**Action item:**
Below are records that hold pictures; write out only the lines from their start through the line with "[segment] plastic tray", exactly, and drop the pictures.

********

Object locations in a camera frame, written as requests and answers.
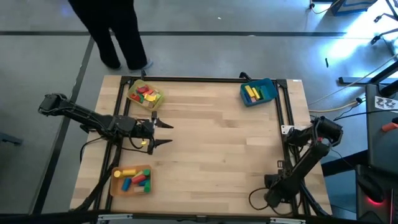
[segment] blue tray
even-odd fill
[[[250,88],[253,88],[255,86],[258,86],[263,89],[264,92],[264,99],[262,100],[257,100],[256,102],[252,103],[249,97],[249,94],[245,90],[245,86],[250,86]],[[272,83],[272,81],[269,78],[265,78],[262,80],[256,80],[256,81],[251,81],[248,83],[244,83],[241,85],[241,98],[243,100],[243,103],[246,106],[254,106],[258,105],[260,103],[266,103],[274,99],[278,95],[278,92],[276,92],[275,86]]]

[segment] orange tray
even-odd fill
[[[113,174],[115,171],[117,170],[129,170],[129,169],[135,169],[137,170],[137,172],[142,171],[144,169],[150,169],[150,178],[149,178],[149,182],[150,182],[150,192],[151,193],[153,191],[153,185],[152,185],[152,179],[154,178],[153,173],[152,173],[152,168],[150,167],[150,165],[140,165],[140,166],[128,166],[128,167],[115,167],[112,169],[112,176],[111,176],[111,191],[110,194],[115,197],[115,196],[134,196],[134,195],[142,195],[142,194],[149,194],[149,193],[145,193],[145,192],[139,192],[136,193],[134,192],[134,188],[138,187],[137,184],[132,184],[129,187],[129,190],[127,191],[122,191],[122,186],[123,186],[123,182],[124,182],[124,178],[116,178]]]

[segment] white label
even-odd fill
[[[392,100],[384,97],[375,96],[374,97],[374,107],[381,110],[398,110],[398,101]]]

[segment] black pants
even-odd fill
[[[99,48],[101,60],[111,68],[120,67],[109,33],[111,28],[131,70],[147,64],[138,32],[134,0],[69,0]]]

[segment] plastic tray
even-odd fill
[[[245,93],[246,93],[247,96],[248,96],[248,94],[246,92],[246,89],[244,88],[247,85],[250,86],[250,88],[253,88],[255,86],[258,86],[258,87],[265,86],[266,93],[265,93],[264,99],[257,100],[254,103],[252,103],[250,101],[250,98],[247,99],[246,96],[245,96]],[[276,92],[274,84],[272,83],[272,80],[270,80],[269,78],[265,78],[265,79],[262,79],[262,80],[251,81],[251,82],[244,83],[244,84],[241,85],[241,98],[243,100],[243,103],[246,106],[254,106],[254,105],[258,105],[260,103],[269,102],[269,101],[273,100],[277,95],[278,95],[278,92]]]
[[[136,101],[136,100],[134,100],[134,99],[132,99],[132,98],[130,97],[131,94],[133,94],[133,93],[135,94],[135,93],[136,93],[137,87],[143,87],[144,85],[148,85],[148,87],[149,87],[150,89],[156,90],[156,91],[158,91],[159,94],[160,94],[160,99],[157,100],[157,102],[156,102],[156,104],[154,105],[153,108],[148,108],[148,107],[144,106],[142,103],[140,103],[140,102],[138,102],[138,101]],[[127,97],[128,97],[131,101],[137,103],[138,105],[142,106],[143,108],[145,108],[145,109],[147,109],[147,110],[149,110],[149,111],[156,111],[157,108],[158,108],[158,107],[162,104],[162,102],[164,101],[164,93],[163,93],[162,90],[160,90],[160,89],[158,89],[158,88],[156,88],[156,87],[154,87],[154,86],[152,86],[152,85],[150,85],[150,84],[148,84],[148,83],[146,83],[146,82],[144,82],[144,81],[142,81],[142,80],[136,80],[136,81],[134,82],[134,84],[132,85],[132,87],[131,87],[131,88],[129,89],[129,91],[127,92]]]
[[[122,186],[124,182],[124,178],[116,178],[113,173],[117,170],[126,170],[126,169],[135,169],[138,172],[142,171],[144,169],[150,169],[150,192],[151,193],[154,190],[153,186],[153,178],[154,178],[154,173],[150,165],[140,165],[140,166],[129,166],[129,167],[115,167],[112,169],[112,176],[111,176],[111,190],[110,194],[115,197],[115,196],[135,196],[135,195],[143,195],[143,194],[149,194],[145,192],[139,192],[136,193],[134,192],[134,188],[136,187],[136,184],[131,184],[129,187],[129,190],[127,191],[122,191]]]

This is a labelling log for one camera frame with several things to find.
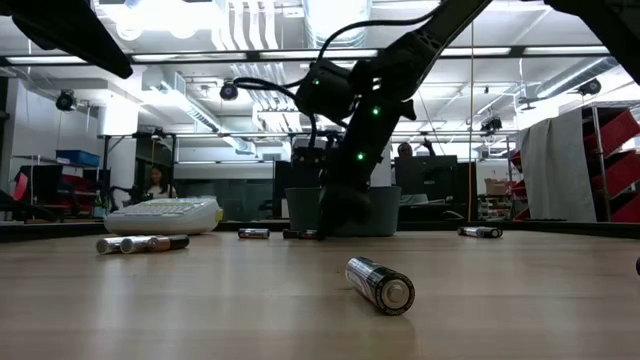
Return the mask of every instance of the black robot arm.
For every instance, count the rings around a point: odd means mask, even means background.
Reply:
[[[296,94],[303,113],[338,123],[353,115],[339,151],[323,174],[319,229],[326,235],[343,223],[365,221],[371,204],[366,192],[401,116],[415,120],[411,97],[442,51],[491,0],[443,1],[431,18],[349,73],[320,59]]]

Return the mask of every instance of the black cable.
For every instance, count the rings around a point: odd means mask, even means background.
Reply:
[[[244,90],[267,90],[267,91],[275,90],[287,95],[293,100],[296,99],[296,95],[286,88],[287,85],[291,85],[291,84],[285,84],[283,86],[268,80],[251,78],[251,77],[239,77],[239,78],[233,79],[233,85],[235,85],[239,89],[244,89]]]
[[[309,148],[312,149],[316,147],[316,136],[318,135],[318,124],[316,123],[316,117],[313,114],[309,116],[309,120],[311,121],[311,137],[309,137]]]
[[[353,29],[357,29],[357,28],[361,28],[361,27],[369,27],[369,26],[409,26],[409,25],[416,25],[419,24],[421,22],[427,21],[429,20],[431,17],[433,17],[433,15],[435,15],[435,13],[438,11],[438,9],[440,9],[440,5],[436,6],[433,10],[429,11],[428,13],[414,18],[414,19],[407,19],[407,20],[366,20],[366,21],[360,21],[357,23],[353,23],[353,24],[349,24],[341,29],[339,29],[338,31],[334,32],[333,34],[331,34],[331,36],[329,36],[329,38],[327,38],[327,40],[324,42],[324,44],[322,44],[322,48],[320,48],[320,53],[318,53],[318,58],[316,59],[316,62],[320,61],[323,57],[324,57],[324,53],[327,51],[327,49],[329,48],[329,45],[331,45],[331,42],[333,40],[335,40],[336,38],[338,38],[338,36],[342,35],[343,33],[349,31],[349,30],[353,30]]]

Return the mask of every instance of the gray bin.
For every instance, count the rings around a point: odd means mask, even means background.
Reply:
[[[369,189],[373,206],[371,218],[365,224],[347,223],[336,230],[336,236],[382,237],[393,236],[398,227],[400,193],[397,186]],[[313,230],[318,227],[319,188],[286,189],[291,230]]]

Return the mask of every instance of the fluorescent light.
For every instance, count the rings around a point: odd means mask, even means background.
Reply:
[[[224,137],[289,137],[288,133],[283,132],[255,132],[255,133],[202,133],[202,134],[177,134],[178,138],[191,138],[191,139],[208,139],[208,138],[224,138]]]
[[[136,62],[198,62],[198,61],[229,61],[245,60],[247,55],[238,52],[218,52],[204,54],[171,53],[132,55]]]
[[[7,61],[12,65],[62,65],[86,64],[77,56],[9,56]]]
[[[318,50],[265,51],[260,53],[260,57],[266,60],[314,60],[318,57],[318,53]],[[361,59],[372,58],[376,55],[378,55],[376,49],[332,49],[324,53],[324,57],[327,59]]]
[[[355,61],[334,61],[333,62],[335,65],[340,66],[341,68],[345,68],[345,69],[353,69],[354,66],[356,66],[356,62]],[[304,69],[304,70],[309,70],[309,63],[302,63],[300,64],[300,69]]]
[[[490,55],[507,55],[511,51],[508,47],[495,48],[448,48],[444,49],[442,56],[490,56]]]
[[[525,55],[609,54],[605,46],[539,46],[528,47]]]

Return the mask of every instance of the wooden table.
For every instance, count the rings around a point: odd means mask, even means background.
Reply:
[[[220,233],[97,256],[97,238],[0,245],[0,359],[640,359],[638,241]],[[404,316],[349,286],[357,255],[413,280]]]

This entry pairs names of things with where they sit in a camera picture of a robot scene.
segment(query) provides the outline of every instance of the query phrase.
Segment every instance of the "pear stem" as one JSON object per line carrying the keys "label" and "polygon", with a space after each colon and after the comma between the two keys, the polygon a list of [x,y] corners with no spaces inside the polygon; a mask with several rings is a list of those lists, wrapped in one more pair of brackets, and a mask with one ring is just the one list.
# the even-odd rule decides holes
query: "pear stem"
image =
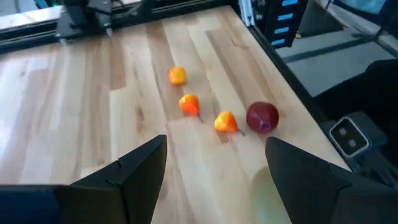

********

**Your solution:**
Object locations in a camera frame, written as requests and answers.
[segment] blue tray
even-odd fill
[[[250,88],[253,88],[255,86],[258,86],[263,89],[264,92],[264,99],[262,100],[257,100],[256,102],[252,103],[249,97],[249,94],[245,90],[245,86],[250,86]],[[272,83],[272,81],[269,78],[265,78],[262,80],[256,80],[256,81],[251,81],[248,83],[244,83],[241,85],[241,98],[243,100],[243,103],[246,106],[254,106],[258,105],[260,103],[266,103],[274,99],[278,95],[278,92],[276,92],[275,86]]]

[segment] orange tray
even-odd fill
[[[113,174],[115,171],[117,170],[129,170],[129,169],[135,169],[137,170],[137,172],[142,171],[144,169],[150,169],[150,178],[149,178],[149,182],[150,182],[150,192],[151,193],[153,191],[153,185],[152,185],[152,179],[154,178],[153,173],[152,173],[152,168],[150,167],[150,165],[140,165],[140,166],[128,166],[128,167],[115,167],[112,169],[112,176],[111,176],[111,191],[110,194],[115,197],[115,196],[134,196],[134,195],[142,195],[142,194],[149,194],[149,193],[145,193],[145,192],[139,192],[136,193],[134,192],[134,188],[138,187],[137,184],[132,184],[129,187],[129,190],[127,191],[122,191],[122,186],[123,186],[123,182],[124,182],[124,178],[116,178]]]

[segment] white label
even-odd fill
[[[392,100],[384,97],[375,96],[374,97],[374,107],[381,110],[398,110],[398,101]]]

[segment] black pants
even-odd fill
[[[99,48],[101,60],[111,68],[120,67],[109,33],[111,28],[131,70],[147,64],[138,32],[134,0],[69,0]]]

[segment] plastic tray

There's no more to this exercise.